J’avais à peine achevé ces mots, qu’on vint en toute hâte m’avertir que la foule avait brisé la barrière et venait de faire irruption dans la salle.

Je courus sur la scène, et par le trou du rideau je pus m’assurer de la vérité du fait: toutes les places étaient occupées.

Je fus, je l’avoue, très embarrassé sur le parti que je devais prendre. Faire évacuer la salle par le poste voisin était un scandale que je voulais éviter et dont je ne pouvais prévoir les suites. D’ailleurs, la police intervenant, pourrait peut-être susciter quelques procès, qui me feraient perdre un temps précieux. Enfin la préfecture, qui ne m’avait imposé jusque-là qu’un seul garde, voyant cette force publique insuffisante, ne manquerait pas de m’envoyer un piquet respectable qui augmenterait considérablement mes dépenses journalières.

Je pris immédiatement une détermination.

—Faites fermer les portes du théâtre, dis-je à mon régisseur, et posez sur l’affiche du dehors une bande annonçant que, par suite d’une indisposition subite, la séance d’aujourd’hui est remise à demain. Comme cette mesure s’applique aux porteurs de billets de location, tenez-vous prêt à rendre l’argent à ceux qui ne consentiront pas à l’échange d’un billet pour un autre jour. Quant à moi, continuai-je, mon parti est pris: je donne une représentation gratis, et je veux pour toute vengeance faire regretter à ce bouillant public l’équipée d’écolier à laquelle il s’est associé.

Ce plan une fois arrêté, je me préparai à faire convenablement les honneurs de ma maison, et bientôt le rideau se leva.

En entrant en scène, je vis que le plus grand nombre des spectateurs avaient une contenance fort embarrassée. Je les mis tout de suite à l’aise en me présentant devant eux d’un air enjoué, comme si j’eusse ignoré ce qui s’était passé.

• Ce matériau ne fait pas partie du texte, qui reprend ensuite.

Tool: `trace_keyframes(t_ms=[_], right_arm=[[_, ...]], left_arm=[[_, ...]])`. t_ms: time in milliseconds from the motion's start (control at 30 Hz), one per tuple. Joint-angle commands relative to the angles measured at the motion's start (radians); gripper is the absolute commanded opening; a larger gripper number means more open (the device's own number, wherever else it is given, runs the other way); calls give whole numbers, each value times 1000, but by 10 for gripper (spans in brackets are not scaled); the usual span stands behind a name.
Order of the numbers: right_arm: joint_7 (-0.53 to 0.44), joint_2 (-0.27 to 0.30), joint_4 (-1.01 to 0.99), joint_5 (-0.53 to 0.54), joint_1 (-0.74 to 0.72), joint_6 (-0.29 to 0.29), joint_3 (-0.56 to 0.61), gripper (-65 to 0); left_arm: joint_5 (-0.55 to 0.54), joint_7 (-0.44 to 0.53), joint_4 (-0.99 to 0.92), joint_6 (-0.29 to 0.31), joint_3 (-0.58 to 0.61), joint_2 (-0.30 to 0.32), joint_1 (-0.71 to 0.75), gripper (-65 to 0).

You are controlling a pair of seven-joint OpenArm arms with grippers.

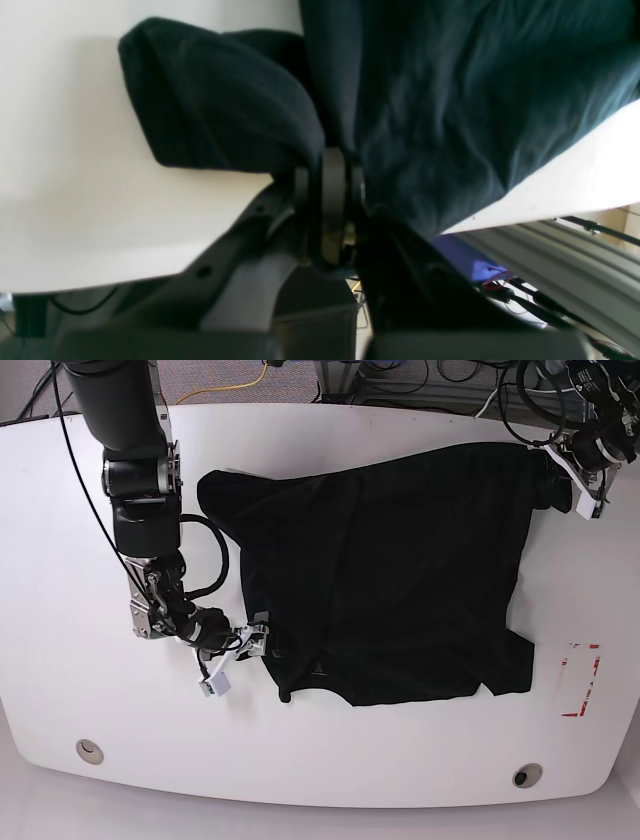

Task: Layout the t-shirt on the table in an organized manner, then fold the t-shirt properly
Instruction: 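Release the right gripper and move it along the shirt's side edge, then grasp the shirt's side edge with the right gripper and pull it outward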

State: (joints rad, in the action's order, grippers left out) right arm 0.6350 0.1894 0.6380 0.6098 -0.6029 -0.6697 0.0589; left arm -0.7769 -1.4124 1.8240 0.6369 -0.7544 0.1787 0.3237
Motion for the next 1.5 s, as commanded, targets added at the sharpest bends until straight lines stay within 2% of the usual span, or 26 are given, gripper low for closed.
trace_keyframes(t_ms=[0,133,167,200,267,300,567,800,1000,1200,1367,1467], right_arm=[[-11,-12,9,17,-33,-11,-1,-92],[-11,-28,9,17,-18,-12,-1,-198],[-11,-41,9,17,-16,-12,-1,-247],[-11,-44,9,17,-16,-12,-1,-265],[-11,-51,9,17,-16,-12,-1,-342],[-11,-52,9,17,-16,-12,-1,-357],[-14,-43,13,17,-19,-5,-4,-626],[-14,35,15,26,2,-8,-9,-640],[-8,101,99,28,107,-11,-80,-642],[44,134,262,28,271,-6,-198,-642],[116,132,423,28,413,-5,-298,-642],[154,126,537,28,501,-5,-348,-640]], left_arm=[[-14,16,20,2,-3,20,-7,-650],[-14,16,20,2,-3,20,-8,-650],[-14,16,20,2,-3,20,-8,-650],[-14,16,20,2,-3,20,-8,-650],[-14,16,20,2,-3,20,-8,-650],[-14,16,20,2,-3,22,-8,-650],[-14,16,18,2,-3,22,-25,-650],[-9,16,15,-2,5,23,-74,-650],[-8,16,13,-4,108,75,-148,-650],[-6,16,13,-5,186,78,-220,-650],[-6,16,13,-5,244,80,-271,-650],[-6,16,13,-5,278,103,-298,-650]])
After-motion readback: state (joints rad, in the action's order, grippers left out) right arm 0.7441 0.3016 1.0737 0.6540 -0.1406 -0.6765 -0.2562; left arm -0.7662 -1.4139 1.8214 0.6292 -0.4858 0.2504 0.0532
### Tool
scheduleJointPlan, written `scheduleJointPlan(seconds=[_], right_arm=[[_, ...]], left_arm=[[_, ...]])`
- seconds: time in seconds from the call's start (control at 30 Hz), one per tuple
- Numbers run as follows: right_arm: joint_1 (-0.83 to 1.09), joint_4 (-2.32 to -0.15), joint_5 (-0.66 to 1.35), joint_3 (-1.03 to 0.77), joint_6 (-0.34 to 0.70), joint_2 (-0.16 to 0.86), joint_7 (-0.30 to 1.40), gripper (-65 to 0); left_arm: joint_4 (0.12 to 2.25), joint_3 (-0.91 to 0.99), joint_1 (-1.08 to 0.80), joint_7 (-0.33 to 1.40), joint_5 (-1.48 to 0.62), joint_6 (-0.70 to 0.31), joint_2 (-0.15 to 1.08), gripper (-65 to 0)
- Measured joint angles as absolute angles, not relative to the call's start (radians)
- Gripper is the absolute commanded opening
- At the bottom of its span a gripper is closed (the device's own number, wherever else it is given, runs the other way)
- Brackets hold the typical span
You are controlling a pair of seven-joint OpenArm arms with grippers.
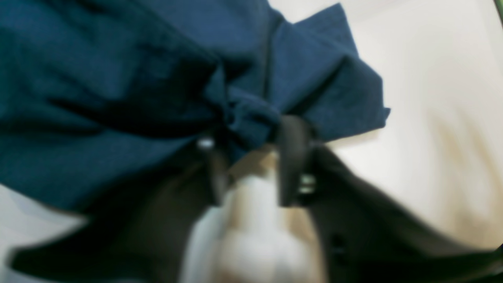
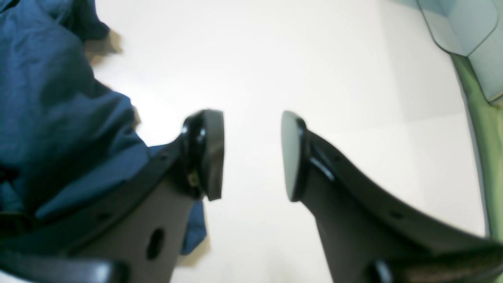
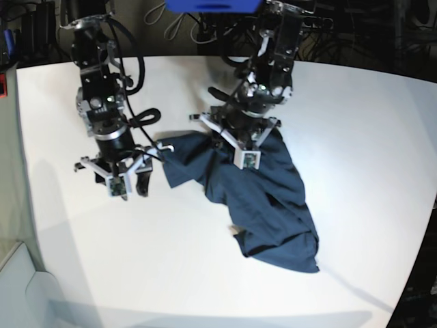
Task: Layout the t-shirt on the table in an organized manner, then fold the t-shirt properly
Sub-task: 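Grasp the shirt with the left gripper beside the right gripper, then pull the shirt apart, left gripper dragging its edge away from the right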
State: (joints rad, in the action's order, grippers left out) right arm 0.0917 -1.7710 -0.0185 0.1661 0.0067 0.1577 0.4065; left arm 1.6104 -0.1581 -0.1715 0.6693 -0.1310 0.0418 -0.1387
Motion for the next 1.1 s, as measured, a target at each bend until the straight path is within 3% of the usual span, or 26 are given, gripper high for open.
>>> scheduleJointPlan(seconds=[0.03,0.27,0.53,0.7,1.1], right_arm=[[0.092,-1.771,-0.019,0.166,0.007,0.159,0.406,-40.5],[0.093,-1.769,-0.018,0.165,0.007,0.181,0.406,-40.5],[0.092,-1.768,-0.019,0.165,0.007,0.179,0.406,-40.5],[0.092,-1.767,-0.018,0.166,0.007,0.179,0.406,-40.5],[0.092,-1.767,-0.018,0.183,0.027,0.176,0.406,-40.5]], left_arm=[[1.610,-0.158,-0.172,0.670,-0.131,0.042,-0.138,-65.0],[1.711,-0.152,-0.229,0.664,-0.130,0.043,-0.133,-64.6],[2.008,-0.100,-0.344,0.662,-0.147,0.041,-0.079,-64.6],[2.007,0.141,-0.400,0.673,-0.213,0.042,-0.049,-64.6],[1.972,0.890,-0.484,0.668,-0.706,0.026,0.109,-64.6]])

Je fis plus encore; je m’efforçai de mettre dans ma séance tout l’entrain dont j’étais capable, et lorsque j’en vins à la distribution de mes petits présents, j’en fus tellement prodigue, que pas un spectateur ne fut oublié dans mes largesses.

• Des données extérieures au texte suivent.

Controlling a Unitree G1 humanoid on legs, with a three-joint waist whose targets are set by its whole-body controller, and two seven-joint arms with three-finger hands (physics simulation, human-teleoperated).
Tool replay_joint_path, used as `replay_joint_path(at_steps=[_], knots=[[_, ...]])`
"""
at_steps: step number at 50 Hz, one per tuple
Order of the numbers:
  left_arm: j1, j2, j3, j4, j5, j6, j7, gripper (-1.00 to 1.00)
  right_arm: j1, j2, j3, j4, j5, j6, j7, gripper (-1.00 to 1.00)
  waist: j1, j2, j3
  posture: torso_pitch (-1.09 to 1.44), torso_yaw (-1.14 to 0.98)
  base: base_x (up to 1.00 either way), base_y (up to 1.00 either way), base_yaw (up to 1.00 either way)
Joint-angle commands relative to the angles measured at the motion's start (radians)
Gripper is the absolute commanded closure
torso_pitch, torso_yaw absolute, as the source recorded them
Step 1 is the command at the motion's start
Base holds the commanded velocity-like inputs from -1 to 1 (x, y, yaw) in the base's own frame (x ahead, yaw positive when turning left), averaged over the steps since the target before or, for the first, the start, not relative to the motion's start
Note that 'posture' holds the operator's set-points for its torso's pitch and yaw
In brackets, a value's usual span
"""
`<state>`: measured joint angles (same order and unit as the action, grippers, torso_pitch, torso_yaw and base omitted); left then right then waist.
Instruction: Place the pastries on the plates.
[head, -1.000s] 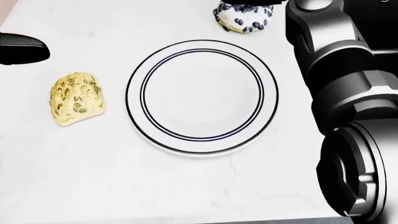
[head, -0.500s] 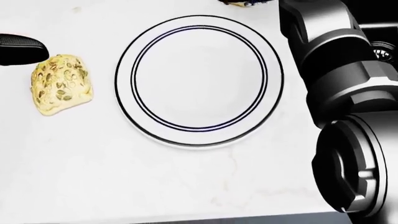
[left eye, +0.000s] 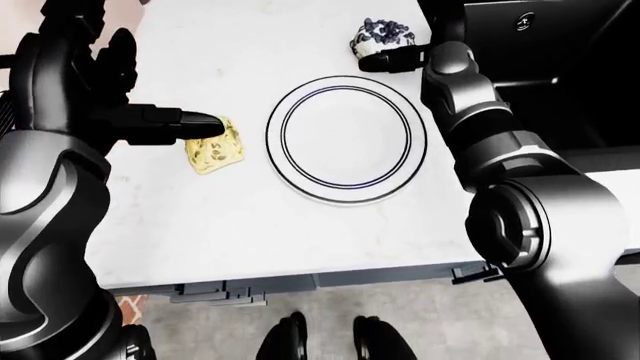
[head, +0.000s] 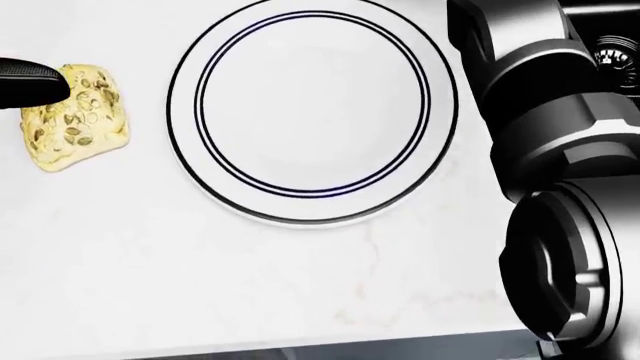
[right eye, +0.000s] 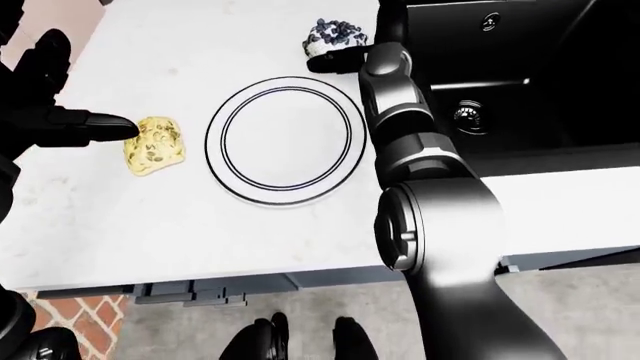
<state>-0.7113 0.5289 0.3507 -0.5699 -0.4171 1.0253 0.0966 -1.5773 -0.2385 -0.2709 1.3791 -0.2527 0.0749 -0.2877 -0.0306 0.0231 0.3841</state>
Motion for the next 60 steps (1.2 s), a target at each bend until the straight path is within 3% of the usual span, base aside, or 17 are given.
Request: replay_joint_path(at_steps=[1,11,15,21,37,44,46,48,56,60], knots=[[-0.024,0.016,0.015,-0.025,0.001,-0.029,0.004,-1.00,-0.033,0.001,0.002,-0.021,0.002,-0.007,0.018,-1.00,0.001,0.005,-0.043,0.57,0.00,0.00,0.00,0.00],[-0.028,0.027,0.021,-0.021,-0.007,-0.027,0.004,-1.00,-0.032,0.009,0.004,-0.020,-0.006,-0.005,0.042,-1.00,0.000,0.003,-0.043,0.57,0.00,0.00,0.00,0.00],[-0.031,0.028,0.020,-0.022,-0.011,-0.027,0.006,-1.00,-0.034,0.010,0.009,-0.020,-0.014,-0.008,0.049,-0.73,-0.001,0.003,-0.043,0.57,0.00,0.00,0.00,0.00],[-0.026,0.034,0.024,-0.026,-0.015,-0.025,0.009,-1.00,-0.032,0.012,0.009,-0.020,-0.021,-0.013,0.049,-0.51,-0.002,0.001,-0.043,0.57,0.00,0.00,0.00,0.00],[-0.011,0.040,0.029,-0.023,-0.017,-0.041,0.011,-1.00,-0.028,0.018,0.020,-0.019,-0.051,-0.020,0.073,-0.16,-0.005,-0.005,-0.045,0.57,0.00,0.00,0.00,0.00],[-0.013,0.045,0.031,-0.023,-0.017,-0.040,0.011,-1.00,-0.030,0.017,0.019,-0.020,-0.057,-0.024,0.075,0.25,-0.002,-0.006,-0.045,0.57,0.00,0.00,0.00,0.00],[-0.014,0.049,0.034,-0.024,-0.019,-0.038,0.010,-1.00,-0.030,0.017,0.021,-0.020,-0.061,-0.025,0.075,0.52,-0.002,-0.006,-0.045,0.57,0.00,0.00,0.00,0.00],[-0.015,0.050,0.037,-0.025,-0.022,-0.036,0.010,-1.00,-0.031,0.017,0.020,-0.020,-0.061,-0.024,0.075,0.65,-0.002,-0.006,-0.045,0.57,0.00,0.00,0.00,0.00],[-0.017,0.054,0.031,-0.022,-0.022,-0.035,0.012,-1.00,-0.036,0.013,0.024,-0.020,-0.071,-0.032,0.072,1.00,0.000,-0.003,-0.045,0.57,0.00,0.00,0.00,0.00],[-0.029,0.056,0.030,-0.018,-0.023,-0.028,0.014,-1.00,-0.042,0.009,0.028,-0.021,-0.079,-0.047,0.065,1.00,0.000,-0.002,-0.045,0.57,0.00,0.00,0.00,0.00]])
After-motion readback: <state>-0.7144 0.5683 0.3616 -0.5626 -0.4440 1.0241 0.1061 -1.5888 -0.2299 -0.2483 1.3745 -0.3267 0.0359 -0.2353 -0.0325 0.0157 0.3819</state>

Il ne faut pas demander si j’étais chaudement applaudi; le public rivalisait avec moi de bons procédés et voulait ainsi me dédommager des tracasseries qu’il pensait m’avoir suscitées.

Une scène très originale et surtout très comique eut lieu à la sortie de mon spectacle.

Presque tous les assistants n’avaient vu dans la prise d’assaut de ma salle qu’un moyen de se procurer des places, et chacun d’eux avait l’intention de payer la sienne après l’avoir occupée.